Generating human retinal ganglion cells from human induced pluripotent cells in feeder and feeder‐free conditions

Purpose Glaucoma, and other optic neuropathies, results in the loss of retinal ganglion cells (RGCs) and vision dysfunction. Therefore, cell replacement therapy may offer promising treatments to protect the degenerating retina and potentially restore vision function. Although significant progress has been made to generate photoreceptors from stem cells, there has been little advancement in efficiently generating RGCs. Therefore, we have been investigating the optimal conditions for differentiating RGCs from stem cells for cell replacement therapy. Methods Human induced pluripotent stem cells (iPSCs) were maintained and expanded on feeder layers using previously published conditions. During embryoid body formation, genes and proteins were tested for effects on increasing RGC differentiation efficiency. Differentiated RGCs were identified and quantified using RGC‐specific markers including Brn3. Feeder‐free conditions were examined for functional equivalence.
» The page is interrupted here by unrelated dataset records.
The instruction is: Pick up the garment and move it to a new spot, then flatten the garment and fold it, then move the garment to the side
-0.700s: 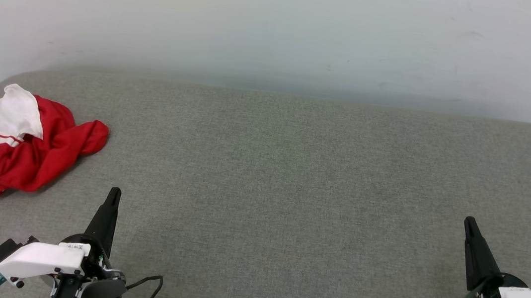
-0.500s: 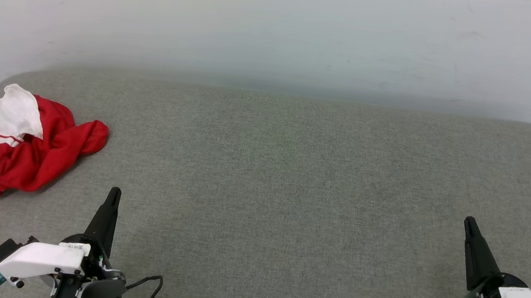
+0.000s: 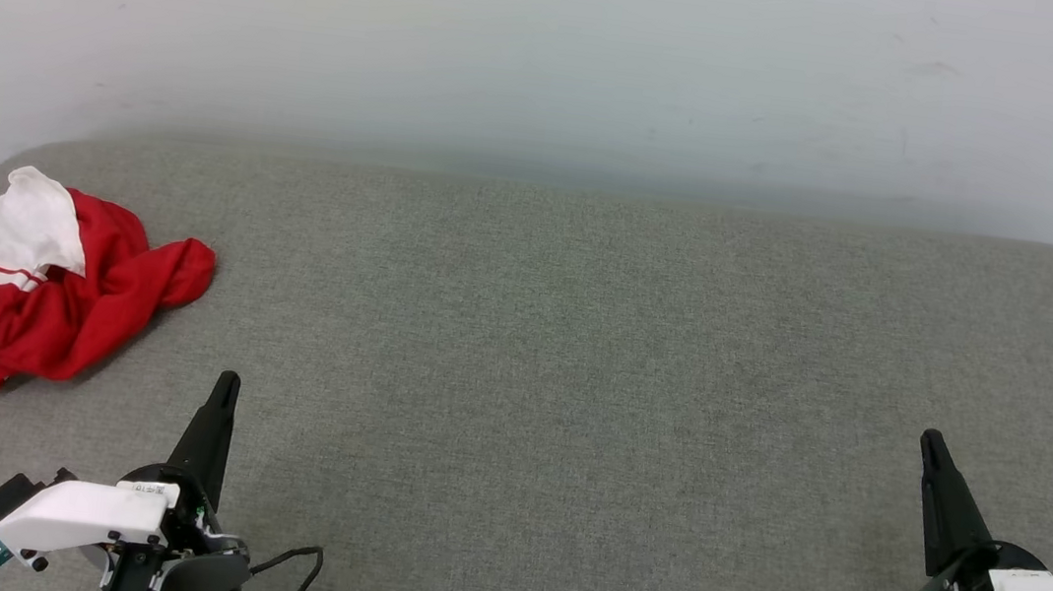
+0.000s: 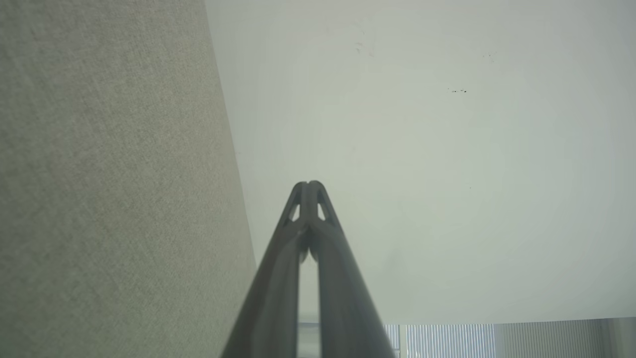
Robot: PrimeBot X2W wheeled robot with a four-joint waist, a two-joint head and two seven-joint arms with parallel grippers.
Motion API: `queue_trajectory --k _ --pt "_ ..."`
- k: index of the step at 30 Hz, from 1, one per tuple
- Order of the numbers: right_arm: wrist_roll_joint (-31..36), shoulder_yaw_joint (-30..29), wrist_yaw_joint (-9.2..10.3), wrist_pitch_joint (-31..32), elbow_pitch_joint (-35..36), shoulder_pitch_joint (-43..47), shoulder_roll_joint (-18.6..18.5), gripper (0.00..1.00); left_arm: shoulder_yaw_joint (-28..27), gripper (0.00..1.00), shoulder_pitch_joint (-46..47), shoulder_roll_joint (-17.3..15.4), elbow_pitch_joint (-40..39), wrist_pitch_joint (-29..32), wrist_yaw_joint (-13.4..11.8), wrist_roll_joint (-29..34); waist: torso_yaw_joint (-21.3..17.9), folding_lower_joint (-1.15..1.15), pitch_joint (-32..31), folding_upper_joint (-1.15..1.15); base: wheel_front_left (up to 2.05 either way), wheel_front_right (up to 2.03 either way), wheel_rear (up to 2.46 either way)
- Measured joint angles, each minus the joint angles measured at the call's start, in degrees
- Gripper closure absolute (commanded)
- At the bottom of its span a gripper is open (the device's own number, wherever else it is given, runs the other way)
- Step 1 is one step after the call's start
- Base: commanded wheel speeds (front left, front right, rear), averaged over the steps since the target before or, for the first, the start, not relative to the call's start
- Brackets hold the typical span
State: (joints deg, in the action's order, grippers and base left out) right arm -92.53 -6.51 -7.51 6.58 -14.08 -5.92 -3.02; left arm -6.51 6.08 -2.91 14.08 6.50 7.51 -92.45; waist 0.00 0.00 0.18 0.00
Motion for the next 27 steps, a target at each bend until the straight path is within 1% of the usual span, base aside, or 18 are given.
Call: queue_trajectory --k 20,21,27 --pt "0.00 0.00 0.00 0.00 0.00 0.00 0.00 1.00 0.00 1.00 0.00 0.00 0.00 -0.01 0.00 0.00 0.00 0.00 0.00 0.00 0.00 0.00 0.00" --pt "0.00 0.00 0.00 0.00 -0.10 0.03 0.00 0.00 0.02 0.00 -0.03 0.01 0.11 -0.02 -0.02 0.00 0.00 0.00 0.00 0.00 0.00 0.00 0.00" --pt "-0.02 0.14 0.02 -0.26 -2.70 2.83 0.04 0.00 0.45 0.00 -2.63 0.27 2.74 -0.27 -0.03 0.00 0.00 0.00 0.01 0.00 0.00 0.00 0.00"
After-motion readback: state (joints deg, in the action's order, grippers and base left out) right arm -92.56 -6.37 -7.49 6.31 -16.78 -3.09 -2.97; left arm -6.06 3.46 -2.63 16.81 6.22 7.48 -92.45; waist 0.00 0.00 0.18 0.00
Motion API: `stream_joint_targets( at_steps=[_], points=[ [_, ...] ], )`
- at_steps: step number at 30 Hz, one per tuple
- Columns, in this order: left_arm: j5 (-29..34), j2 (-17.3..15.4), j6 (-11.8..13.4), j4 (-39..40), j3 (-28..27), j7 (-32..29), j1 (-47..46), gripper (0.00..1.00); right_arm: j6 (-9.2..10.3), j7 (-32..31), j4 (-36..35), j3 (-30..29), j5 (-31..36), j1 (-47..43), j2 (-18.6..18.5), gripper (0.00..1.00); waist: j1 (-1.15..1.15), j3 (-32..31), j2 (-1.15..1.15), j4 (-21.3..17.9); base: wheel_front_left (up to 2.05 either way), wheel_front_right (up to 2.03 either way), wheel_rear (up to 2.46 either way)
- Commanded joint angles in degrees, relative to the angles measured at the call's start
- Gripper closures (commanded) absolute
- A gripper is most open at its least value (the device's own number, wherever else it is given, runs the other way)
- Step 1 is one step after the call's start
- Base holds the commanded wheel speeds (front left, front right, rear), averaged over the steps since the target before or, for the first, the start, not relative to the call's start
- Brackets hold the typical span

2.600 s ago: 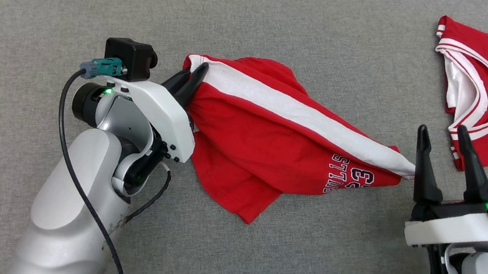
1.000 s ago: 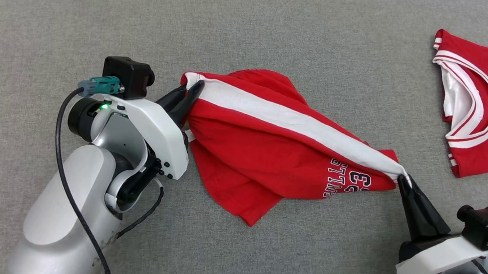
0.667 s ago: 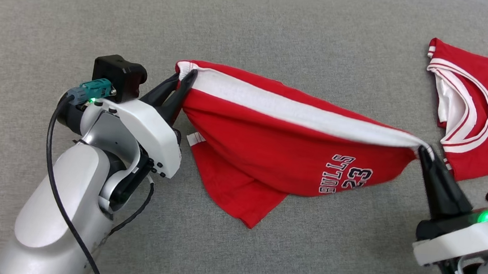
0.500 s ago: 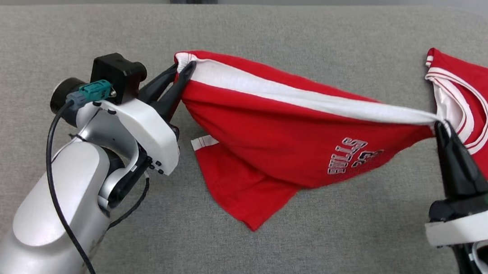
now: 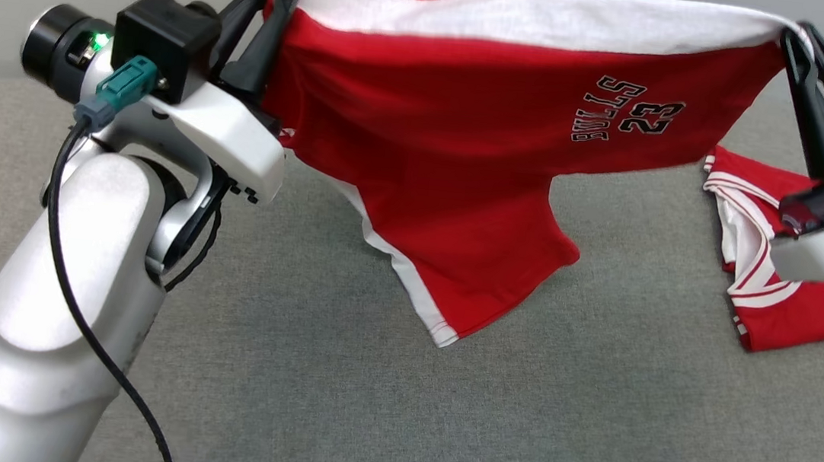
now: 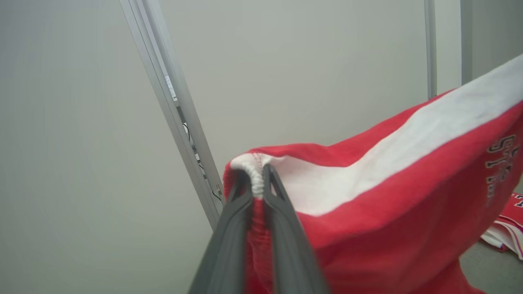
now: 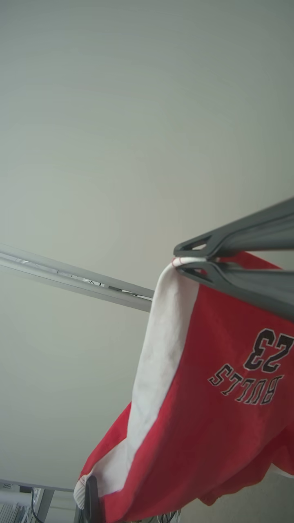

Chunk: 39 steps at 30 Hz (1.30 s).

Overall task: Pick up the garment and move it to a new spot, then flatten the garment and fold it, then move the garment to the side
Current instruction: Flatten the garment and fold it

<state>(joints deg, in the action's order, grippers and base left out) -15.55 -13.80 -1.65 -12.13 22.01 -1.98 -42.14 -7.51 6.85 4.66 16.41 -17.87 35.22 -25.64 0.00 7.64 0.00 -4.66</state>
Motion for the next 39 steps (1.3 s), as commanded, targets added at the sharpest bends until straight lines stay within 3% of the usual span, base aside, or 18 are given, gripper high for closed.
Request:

Results iPSCs that express stem cell‐specific markers were passaged in proliferative conditions and differentiated into RGCs in vitro. Feeder‐free cell culture conditions allowed iPSC maintenance without the presence of mouse immunogenicity. iPSCs were found to respond to pro‐RGC differentiation signals in similar fashion to rodent embryonic retinal progenitors. Conclusion These findings will provide valuable insight in our understanding of RGC differentiation and will pave the way to cure retinal diseases. The transplantation of these cells in vivo will elucidate the integration potential of these cells in degenerating retina.